As Scott Fitzgerald said at the end of _The Great Gatsby_: "So we beat on, boats against the current, borne back ceaselessly into the past." How true.


----------



## Loge (Oct 30, 2014)

Generally buy opera on DVD, so the more recent the better. And the later the opera DVD the better the acting. I am also quite lucky being a Wagner fan that I don't like Birgit Nilsson's voice or come to think of it Hans Hotter. So I appreciate productions after the golden age. So the era for my favourite recordings would be the 90s and 00s.


----------



## HumphreyAppleby (Apr 11, 2013)

The 60s and 70s, and the very beginning of the 80s. The 60s had the prime of Nicolai Gedda and Mirella Freni, who made what I consider to be the best recording of _Boheme_ together in '63, as well as the beginning of Pavarotti's career. This is also when some of the best live recordings were made, although the great _Fanciulla_ with Eleanor Steber and del Monaco was in '57. Tenors that made really good live or studio recordings were Daniele Barioni (who was in one of the great recordings of any opera, the '66 _La Rondine_ with Moffo, and sung a live "Nessun dorma" that year in venice that will knock your socks off). The 60s was also the start of the slew of great opera recordings by Herbert von Karajan, whom I adore. His respect for Italian music is particularly endearing. He helped kick off Pavarotti's career with a stunning Verdi _Requiem_ (which, let's face it, is a church opera), which is on DVD, and he made a killer _Cav/Pag_ starring Bergonzi, which is a things of myth and legend in Italy. In the 70s he made great film recordings of _Otello_ with Freni and Vickers, _Pagliacci_ with Vickers and Kabaivanska, and _Madama Butterfly_ with Freni and Domingo, which is my personal vote for best operatic film. I only wish they'd made his 1974 _Tristan und Isolde_ with Vickers into a film. That would have been sensational. _Butterfly_ was directed by Jean-Pierre Ponnelle, who did an amazing _Barbiere_, in which Teresa Berganza and Hermann Prey are divine.

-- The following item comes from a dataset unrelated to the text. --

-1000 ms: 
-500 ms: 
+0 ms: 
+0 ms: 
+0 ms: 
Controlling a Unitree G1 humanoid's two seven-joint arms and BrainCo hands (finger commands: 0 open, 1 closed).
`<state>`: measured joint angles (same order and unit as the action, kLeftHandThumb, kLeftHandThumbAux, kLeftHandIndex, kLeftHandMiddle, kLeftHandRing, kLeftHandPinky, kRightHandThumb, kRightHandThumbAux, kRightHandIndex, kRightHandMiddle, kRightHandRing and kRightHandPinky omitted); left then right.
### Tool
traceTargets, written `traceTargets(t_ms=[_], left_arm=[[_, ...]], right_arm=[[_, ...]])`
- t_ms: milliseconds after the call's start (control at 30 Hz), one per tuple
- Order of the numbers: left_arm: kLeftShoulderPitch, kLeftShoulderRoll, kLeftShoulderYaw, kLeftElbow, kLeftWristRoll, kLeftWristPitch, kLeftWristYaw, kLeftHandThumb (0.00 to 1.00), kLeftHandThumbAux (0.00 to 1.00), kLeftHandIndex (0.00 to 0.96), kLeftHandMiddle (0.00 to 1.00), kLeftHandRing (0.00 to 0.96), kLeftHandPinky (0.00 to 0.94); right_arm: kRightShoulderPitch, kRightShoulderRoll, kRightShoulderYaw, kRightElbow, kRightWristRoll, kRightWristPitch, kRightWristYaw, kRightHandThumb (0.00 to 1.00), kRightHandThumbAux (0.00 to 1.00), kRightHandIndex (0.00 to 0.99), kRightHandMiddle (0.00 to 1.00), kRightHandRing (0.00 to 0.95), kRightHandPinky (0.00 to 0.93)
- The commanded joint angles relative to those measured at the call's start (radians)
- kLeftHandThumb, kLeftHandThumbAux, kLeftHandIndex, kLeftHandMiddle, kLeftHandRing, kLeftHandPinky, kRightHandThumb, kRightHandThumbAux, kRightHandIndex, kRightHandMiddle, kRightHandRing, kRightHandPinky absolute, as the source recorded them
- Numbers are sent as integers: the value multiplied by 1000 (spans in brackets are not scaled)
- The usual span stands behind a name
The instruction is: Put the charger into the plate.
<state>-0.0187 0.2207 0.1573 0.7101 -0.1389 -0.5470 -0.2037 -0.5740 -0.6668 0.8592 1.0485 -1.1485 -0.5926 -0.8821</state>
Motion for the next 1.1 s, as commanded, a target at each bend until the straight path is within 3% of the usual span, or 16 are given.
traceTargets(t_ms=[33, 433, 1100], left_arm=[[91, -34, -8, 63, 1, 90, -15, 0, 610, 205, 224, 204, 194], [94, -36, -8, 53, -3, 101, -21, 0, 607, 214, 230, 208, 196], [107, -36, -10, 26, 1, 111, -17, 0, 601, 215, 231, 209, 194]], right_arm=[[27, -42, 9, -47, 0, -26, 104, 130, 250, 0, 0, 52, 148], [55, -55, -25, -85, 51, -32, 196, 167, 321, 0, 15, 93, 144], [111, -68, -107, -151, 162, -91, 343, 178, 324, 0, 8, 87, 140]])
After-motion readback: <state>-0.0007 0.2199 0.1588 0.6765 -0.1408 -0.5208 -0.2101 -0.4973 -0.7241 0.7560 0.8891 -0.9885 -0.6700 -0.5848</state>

So overall this era is overflowing with great recordings. I haven't even mentioned all the great Pavarotti/Sutherland collaborations, and the Domingo/Caballe collaborations. The last truly great tenor to my mind was Vasile Maldoveanu, who only made a CD of arias, but who had the greatest combination of radiance, power, and smoothness I've ever heard. Only Pavarotti can match him for warmth of tone, and only occasionally. After him, it seemed like singers' voices became hard-edged and lost their roundness and distinctiveness of timbre. I can't tell any of the Met's tenors apart, except Kaufmann. They all sound like the same person, and he's nothing to write home about.

I do love some of the early singers, like Georges Thill and Ponselle. But I can't abide the sound quality for more than a few arias, let alone a whole opera.


----------



## graziesignore (Mar 13, 2015)

> The last truly great tenor to my mind was Vasile Maldoveanu, who only made a CD of arias, but who had the greatest combination of radiance, power, and smoothness I've ever heard.

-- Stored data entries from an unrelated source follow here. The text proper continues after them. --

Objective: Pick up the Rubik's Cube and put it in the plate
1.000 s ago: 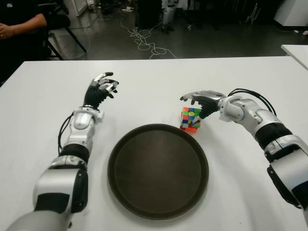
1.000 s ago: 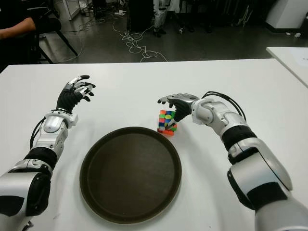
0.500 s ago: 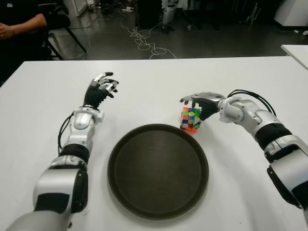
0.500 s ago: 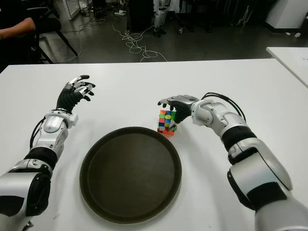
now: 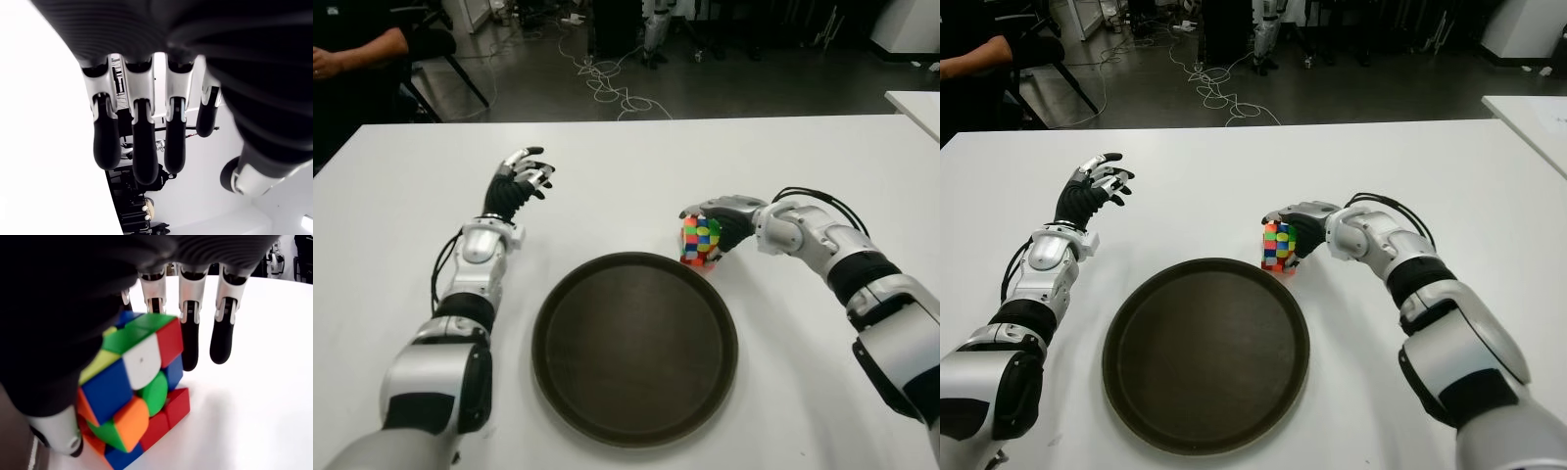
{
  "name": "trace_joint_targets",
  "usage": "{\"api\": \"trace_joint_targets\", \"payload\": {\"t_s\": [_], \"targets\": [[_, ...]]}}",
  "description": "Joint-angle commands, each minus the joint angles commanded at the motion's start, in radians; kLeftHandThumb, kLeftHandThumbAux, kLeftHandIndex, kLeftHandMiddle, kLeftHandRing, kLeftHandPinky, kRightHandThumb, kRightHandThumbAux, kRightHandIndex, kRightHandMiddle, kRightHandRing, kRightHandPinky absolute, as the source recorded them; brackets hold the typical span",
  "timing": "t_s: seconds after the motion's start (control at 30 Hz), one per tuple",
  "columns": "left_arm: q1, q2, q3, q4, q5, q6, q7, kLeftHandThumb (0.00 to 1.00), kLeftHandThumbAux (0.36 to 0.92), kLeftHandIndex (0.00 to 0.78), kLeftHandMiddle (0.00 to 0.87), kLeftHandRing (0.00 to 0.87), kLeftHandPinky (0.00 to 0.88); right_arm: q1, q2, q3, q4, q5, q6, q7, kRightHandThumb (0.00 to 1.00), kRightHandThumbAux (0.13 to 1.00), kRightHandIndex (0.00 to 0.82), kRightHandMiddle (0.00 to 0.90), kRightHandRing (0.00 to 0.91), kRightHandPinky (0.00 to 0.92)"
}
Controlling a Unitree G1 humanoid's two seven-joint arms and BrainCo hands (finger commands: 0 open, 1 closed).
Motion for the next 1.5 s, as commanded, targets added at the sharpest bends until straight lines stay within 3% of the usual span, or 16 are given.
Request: {"api": "trace_joint_targets", "payload": {"t_s": [0.73,1.5], "targets": [[0.0,0.001,0.002,-0.004,-0.004,0.005,-0.005,0.315,0.653,0.23,0.415,0.492,0.556,0.004,0.004,0.01,-0.008,-0.003,0.016,-0.012,0.127,0.745,0.096,0.3,0.385,0.439],[0.002,0.003,0.001,-0.004,-0.005,-0.008,-0.017,0.298,0.624,0.222,0.408,0.492,0.55,0.001,0.001,0.031,-0.016,-0.015,0.025,-0.003,0.17,0.754,0.092,0.33,0.417,0.479]]}}
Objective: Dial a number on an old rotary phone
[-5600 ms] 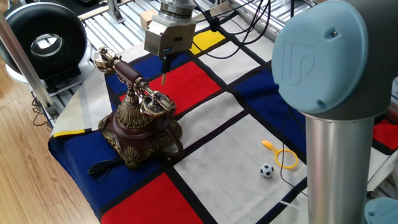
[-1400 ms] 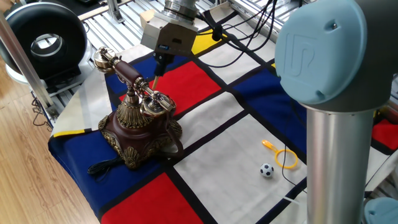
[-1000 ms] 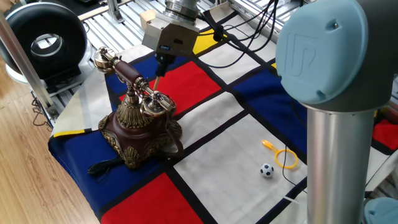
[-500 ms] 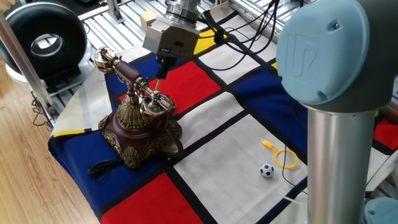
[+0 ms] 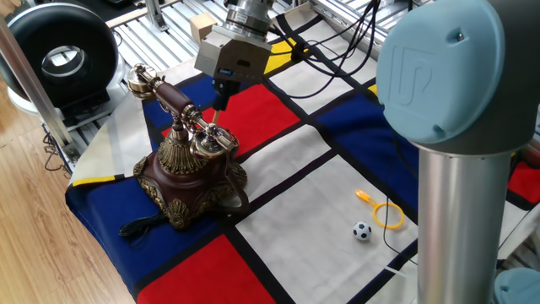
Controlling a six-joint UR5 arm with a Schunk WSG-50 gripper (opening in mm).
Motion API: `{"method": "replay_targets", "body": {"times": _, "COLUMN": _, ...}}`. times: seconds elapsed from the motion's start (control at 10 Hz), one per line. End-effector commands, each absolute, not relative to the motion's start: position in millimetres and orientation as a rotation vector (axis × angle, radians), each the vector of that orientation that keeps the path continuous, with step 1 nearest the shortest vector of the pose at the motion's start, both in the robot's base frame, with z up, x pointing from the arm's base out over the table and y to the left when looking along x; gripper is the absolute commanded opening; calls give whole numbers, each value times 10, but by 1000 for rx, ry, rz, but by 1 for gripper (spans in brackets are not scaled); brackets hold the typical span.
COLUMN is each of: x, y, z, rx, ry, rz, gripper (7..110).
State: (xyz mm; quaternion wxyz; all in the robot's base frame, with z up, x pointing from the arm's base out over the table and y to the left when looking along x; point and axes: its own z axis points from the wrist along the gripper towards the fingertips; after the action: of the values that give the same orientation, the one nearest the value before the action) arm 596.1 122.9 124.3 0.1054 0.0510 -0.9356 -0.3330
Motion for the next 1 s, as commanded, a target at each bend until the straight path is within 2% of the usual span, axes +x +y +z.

Yes! I just obtained a recording of Attila from 1981 (Zurich) and having never actually heard him before (but having seen his name around), I was really impressed with his Foresto.


----------



## HumphreyAppleby (Apr 11, 2013)

graziesignore said:


> Yes! I just obtained a recording of Attila from 1981 (Zurich) and having never actually heard him before (but having seen his name around), I was really impressed with his Foresto.


His live, filmed performance as Luigi in _Il Tabarro_ with Scotto is staggaring, particularly the arietta "Folle di gelosia".


----------



## sabrina (Apr 26, 2011)

Most often I listen to Maria Callas recordings, so this places me between 1950-1960...I was not even born...
In DVDs, I try to buy what attracts me at the moment. I had no luck with Anna Netrebko, as I got all her failures on DVDs. I love Angela Gheorghiu, Natalie Desaille, Maria Oleida, Stefania Bonfadelli...and many others.
As for symphonic music I prefer classical and romantic music.


----------